When I write my morning entry in my Day One journal I sometimes brainstorm a little todo list, and this allows me to copy it and load the todo list into Things. Moreover, it looks for the string “today” in the brain dump and puts those items in the Today list in things.

set TodayStr to "today"
set Total to 0
set listContents to get the clipboard
set delimitedList to paragraphs of listContents


tell application "Things3"
	repeat with currentTodo in delimitedList
		if currentTodo as string is not equal to "" then
			set Total to Total + 1
			if currentTodo contains TodayStr then
				set newToDo to make new to do ¬
					with properties {name:currentTodo, due date:current date} ¬
					at beginning of list "Today"
							else
				set newToDo to make new to do ¬
					with properties {name:currentTodo} ¬
												end if
		end if
			end repeat
		end tell

set theDialogText to "Added " & Total & " Todo Items to Things"
display dialog theDialogText

I mapped this in Alfred to ⌘T so that when I’m in Day One and finish brainstorming what I need to tackle, I can just highlight the list and hit ⌘T and the list is moved to Things. Not brain surgery but really useful for me.

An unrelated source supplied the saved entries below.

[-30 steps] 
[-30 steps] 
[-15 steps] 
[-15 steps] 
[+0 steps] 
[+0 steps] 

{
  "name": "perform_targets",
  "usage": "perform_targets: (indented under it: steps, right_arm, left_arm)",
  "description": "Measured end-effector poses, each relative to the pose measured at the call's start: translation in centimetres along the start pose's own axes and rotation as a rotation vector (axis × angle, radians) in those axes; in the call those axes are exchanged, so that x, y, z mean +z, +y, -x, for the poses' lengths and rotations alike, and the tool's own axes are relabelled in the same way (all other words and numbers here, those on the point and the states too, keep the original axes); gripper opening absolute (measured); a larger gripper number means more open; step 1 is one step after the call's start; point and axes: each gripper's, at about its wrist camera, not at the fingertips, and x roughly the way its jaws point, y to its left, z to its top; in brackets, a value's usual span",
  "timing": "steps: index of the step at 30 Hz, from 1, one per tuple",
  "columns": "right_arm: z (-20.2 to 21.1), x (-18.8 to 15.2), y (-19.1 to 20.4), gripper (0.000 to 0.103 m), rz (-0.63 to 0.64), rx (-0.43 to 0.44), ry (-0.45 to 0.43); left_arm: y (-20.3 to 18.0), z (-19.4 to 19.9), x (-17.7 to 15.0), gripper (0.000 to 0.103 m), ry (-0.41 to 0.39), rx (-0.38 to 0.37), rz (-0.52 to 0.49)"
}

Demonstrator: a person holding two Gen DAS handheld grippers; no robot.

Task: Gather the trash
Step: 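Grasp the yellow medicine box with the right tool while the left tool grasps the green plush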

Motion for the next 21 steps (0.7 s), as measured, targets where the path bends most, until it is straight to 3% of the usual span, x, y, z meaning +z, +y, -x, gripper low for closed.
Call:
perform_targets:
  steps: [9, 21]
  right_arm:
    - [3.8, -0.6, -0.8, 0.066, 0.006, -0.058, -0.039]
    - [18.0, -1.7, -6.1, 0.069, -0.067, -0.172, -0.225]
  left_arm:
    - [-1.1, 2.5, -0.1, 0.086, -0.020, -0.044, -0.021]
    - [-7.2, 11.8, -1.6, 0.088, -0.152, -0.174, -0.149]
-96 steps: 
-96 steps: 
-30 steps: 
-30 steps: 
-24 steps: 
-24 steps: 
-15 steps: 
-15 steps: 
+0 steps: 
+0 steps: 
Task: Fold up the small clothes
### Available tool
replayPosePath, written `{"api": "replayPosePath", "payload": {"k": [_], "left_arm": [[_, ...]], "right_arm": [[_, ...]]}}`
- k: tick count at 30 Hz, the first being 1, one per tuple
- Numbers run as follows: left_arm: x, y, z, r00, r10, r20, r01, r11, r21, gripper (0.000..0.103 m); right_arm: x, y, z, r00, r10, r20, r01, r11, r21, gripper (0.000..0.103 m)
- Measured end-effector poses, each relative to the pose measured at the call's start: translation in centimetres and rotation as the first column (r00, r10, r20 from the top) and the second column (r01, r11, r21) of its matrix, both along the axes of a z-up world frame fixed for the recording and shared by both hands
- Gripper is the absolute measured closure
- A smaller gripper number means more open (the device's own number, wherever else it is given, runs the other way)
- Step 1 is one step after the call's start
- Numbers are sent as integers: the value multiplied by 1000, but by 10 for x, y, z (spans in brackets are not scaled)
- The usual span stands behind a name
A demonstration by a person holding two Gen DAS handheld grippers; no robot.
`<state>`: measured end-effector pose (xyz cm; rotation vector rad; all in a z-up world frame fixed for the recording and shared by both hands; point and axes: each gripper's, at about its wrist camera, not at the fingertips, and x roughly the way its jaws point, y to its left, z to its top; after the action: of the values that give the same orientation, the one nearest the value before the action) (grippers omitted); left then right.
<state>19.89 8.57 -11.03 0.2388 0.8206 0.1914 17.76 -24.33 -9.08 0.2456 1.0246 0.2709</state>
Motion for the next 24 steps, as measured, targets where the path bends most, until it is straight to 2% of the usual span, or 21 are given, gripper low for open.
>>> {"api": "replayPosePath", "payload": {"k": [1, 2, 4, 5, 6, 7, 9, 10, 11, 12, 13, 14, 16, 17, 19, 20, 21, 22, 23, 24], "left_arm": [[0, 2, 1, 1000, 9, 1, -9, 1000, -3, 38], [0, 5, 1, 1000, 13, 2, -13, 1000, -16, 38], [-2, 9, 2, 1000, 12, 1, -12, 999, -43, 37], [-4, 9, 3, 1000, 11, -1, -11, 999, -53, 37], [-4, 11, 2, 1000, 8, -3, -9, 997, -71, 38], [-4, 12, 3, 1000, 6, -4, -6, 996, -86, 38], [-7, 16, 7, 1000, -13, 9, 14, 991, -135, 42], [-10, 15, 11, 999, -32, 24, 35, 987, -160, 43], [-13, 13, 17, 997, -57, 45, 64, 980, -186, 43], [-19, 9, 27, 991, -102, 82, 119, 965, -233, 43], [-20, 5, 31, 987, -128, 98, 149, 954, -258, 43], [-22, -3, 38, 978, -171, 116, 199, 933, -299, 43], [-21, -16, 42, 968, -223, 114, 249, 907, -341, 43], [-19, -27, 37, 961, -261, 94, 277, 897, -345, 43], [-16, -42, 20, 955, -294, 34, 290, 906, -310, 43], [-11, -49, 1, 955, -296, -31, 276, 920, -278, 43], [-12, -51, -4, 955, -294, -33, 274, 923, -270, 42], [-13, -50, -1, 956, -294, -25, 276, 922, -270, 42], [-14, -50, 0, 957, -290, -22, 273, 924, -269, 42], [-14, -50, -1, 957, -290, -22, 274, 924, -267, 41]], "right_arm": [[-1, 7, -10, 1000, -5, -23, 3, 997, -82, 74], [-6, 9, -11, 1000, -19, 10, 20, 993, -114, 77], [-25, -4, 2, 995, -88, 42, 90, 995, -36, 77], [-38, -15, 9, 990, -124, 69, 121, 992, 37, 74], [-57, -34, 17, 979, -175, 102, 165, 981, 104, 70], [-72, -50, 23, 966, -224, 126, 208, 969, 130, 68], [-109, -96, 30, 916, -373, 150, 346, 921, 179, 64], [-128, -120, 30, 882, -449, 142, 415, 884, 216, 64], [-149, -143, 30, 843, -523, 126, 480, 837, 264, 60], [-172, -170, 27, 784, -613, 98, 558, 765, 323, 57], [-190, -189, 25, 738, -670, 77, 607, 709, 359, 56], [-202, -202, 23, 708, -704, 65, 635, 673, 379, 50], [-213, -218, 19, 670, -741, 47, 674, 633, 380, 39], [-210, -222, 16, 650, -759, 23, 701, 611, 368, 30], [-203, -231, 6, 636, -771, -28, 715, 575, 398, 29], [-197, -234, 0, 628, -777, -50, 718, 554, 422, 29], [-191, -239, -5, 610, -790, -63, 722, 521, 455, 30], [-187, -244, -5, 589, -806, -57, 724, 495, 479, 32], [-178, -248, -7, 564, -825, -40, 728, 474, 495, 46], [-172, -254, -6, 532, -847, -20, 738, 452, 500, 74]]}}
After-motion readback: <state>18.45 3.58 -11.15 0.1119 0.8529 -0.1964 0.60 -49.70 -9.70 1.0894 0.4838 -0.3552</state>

Still though it does feel weird to have to automate using AppleScript on the Mac and Shortcuts on iOS.

Especially now that the automating functionality offered by apps like Day One differs depending on whether you are on a Mac or on iOS. Looking at you Append function that’s available on iOS.

Really pulled my hair out for a while on this issue so hoping to help someone out here.

set newToDo to make new to do ¬
		with properties {name:CurrentTodo} at beginning of list "Today"

This, despite the Cultured Code documentation using Today as an example list in the AppleScript guide.

So, if you use that code and replace “Today” with “Someday” it works like a champ but if you pass it the list “Today” the todo item is created in the Inbox and not the Today area of Things. Weird and it was making me crazy.